▶ **ACTIVITY**:
Return every line of the entries that includes the word "image".

Source data:

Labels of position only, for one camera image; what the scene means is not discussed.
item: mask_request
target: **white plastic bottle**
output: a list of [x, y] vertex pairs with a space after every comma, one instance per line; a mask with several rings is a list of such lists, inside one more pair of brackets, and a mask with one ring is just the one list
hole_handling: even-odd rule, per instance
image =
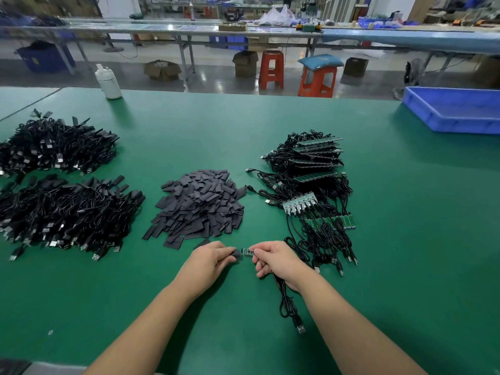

▶ **WRITTEN ANSWER**:
Labels of position only, for one camera image; what the scene means is not discussed.
image =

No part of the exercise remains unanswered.